Solidarity blames economic policy for 'retrenchment bloodbath'
Durban - Trade union Solidarity said on Monday that government's economic policy was responsible for the "retrenchment bloodbath" in South Africa's manufacturing sector.
The union's deputy general secretary for mining and engineering, Willie Venter, said government needed to urgently re-evaluate its existing economic policies that suppressed the manufacturing industry, in order to avert job losses.
“Although companies cite the many challenges experienced in local and international markets as reasons for retrenchments, they also consistently argue that more competitive electricity and transport tariffs are needed to be able to compete with international competitors.

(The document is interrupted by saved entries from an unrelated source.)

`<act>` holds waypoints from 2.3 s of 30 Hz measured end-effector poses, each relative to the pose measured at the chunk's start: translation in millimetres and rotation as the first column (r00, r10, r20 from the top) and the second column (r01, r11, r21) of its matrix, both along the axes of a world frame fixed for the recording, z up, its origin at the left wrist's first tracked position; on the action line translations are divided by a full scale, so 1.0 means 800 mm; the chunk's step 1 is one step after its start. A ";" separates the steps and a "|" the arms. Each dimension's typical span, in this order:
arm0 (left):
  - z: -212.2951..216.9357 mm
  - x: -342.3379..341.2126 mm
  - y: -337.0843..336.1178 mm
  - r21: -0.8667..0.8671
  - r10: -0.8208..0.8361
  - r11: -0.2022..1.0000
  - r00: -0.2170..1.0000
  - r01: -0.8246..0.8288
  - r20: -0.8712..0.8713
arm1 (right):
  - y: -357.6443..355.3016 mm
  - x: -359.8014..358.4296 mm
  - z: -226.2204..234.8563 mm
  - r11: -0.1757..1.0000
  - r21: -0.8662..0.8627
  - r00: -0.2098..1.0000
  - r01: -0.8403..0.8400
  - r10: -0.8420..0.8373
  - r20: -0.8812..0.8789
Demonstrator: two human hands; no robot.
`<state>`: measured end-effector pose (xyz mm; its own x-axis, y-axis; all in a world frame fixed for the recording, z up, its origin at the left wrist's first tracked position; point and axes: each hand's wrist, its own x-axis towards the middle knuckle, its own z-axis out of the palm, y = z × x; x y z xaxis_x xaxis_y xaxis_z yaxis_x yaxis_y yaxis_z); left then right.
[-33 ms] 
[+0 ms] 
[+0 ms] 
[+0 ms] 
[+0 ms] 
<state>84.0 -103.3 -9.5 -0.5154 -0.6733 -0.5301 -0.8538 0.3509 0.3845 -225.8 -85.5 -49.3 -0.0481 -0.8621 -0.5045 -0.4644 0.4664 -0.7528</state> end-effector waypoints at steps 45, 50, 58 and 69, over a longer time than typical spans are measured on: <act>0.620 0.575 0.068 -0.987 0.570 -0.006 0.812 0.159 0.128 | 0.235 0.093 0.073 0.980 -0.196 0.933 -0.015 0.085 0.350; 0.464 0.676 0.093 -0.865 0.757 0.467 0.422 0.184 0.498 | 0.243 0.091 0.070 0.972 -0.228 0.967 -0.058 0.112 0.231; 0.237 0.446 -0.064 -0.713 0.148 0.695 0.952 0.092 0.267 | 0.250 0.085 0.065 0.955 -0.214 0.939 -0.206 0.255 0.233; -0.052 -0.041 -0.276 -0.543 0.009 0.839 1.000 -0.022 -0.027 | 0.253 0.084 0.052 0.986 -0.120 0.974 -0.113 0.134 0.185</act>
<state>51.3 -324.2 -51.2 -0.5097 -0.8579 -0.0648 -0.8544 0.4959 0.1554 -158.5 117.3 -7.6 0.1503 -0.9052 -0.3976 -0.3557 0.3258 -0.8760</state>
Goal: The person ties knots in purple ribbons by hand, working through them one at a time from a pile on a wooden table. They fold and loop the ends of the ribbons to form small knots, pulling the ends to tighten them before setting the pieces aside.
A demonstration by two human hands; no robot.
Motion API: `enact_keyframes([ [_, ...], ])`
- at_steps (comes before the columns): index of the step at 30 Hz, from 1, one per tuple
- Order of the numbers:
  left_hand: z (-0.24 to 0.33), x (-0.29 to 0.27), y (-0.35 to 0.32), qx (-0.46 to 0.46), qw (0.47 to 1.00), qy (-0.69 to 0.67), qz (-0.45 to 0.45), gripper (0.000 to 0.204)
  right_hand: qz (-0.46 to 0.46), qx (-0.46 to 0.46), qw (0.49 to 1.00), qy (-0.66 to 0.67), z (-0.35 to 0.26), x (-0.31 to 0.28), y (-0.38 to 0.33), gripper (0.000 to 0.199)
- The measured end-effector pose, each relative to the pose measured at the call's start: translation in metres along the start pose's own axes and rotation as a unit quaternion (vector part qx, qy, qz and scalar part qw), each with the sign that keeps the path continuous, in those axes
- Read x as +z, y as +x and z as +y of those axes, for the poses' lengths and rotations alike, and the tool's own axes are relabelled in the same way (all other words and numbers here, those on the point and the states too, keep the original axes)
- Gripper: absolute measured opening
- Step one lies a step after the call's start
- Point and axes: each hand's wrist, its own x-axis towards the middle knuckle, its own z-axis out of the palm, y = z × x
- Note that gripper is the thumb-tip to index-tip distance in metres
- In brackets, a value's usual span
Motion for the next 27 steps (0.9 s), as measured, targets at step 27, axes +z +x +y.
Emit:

"The government makes it impossible for companies to compete internationally because of its role in increased productions costs, the erratic electricity supply and increases in electricity tariffs, which are the main reasons for the retrenchments,” said Venter.
He said that following a "disastrous" 2019 in the manufacturing industry - during which more than 7 000 retrenchments took place - the "retrenchment bloodbath" continued with Samancor Chrome and Glencore Alloys both announcing on January 17 that they would be laying off 600 and 665 employees respectively.
Solidarity would assist its members during the retrenchment process, he said.
“The government must take note of the umpteenth indicator that the contraction of the manufacturing industry is continuing, and that an urgent re-evaluation of the existing economic policy is needed to prevent further job losses,” Venter warned.
Consultation dates with Samancor and Glencor were yet to be confirmed.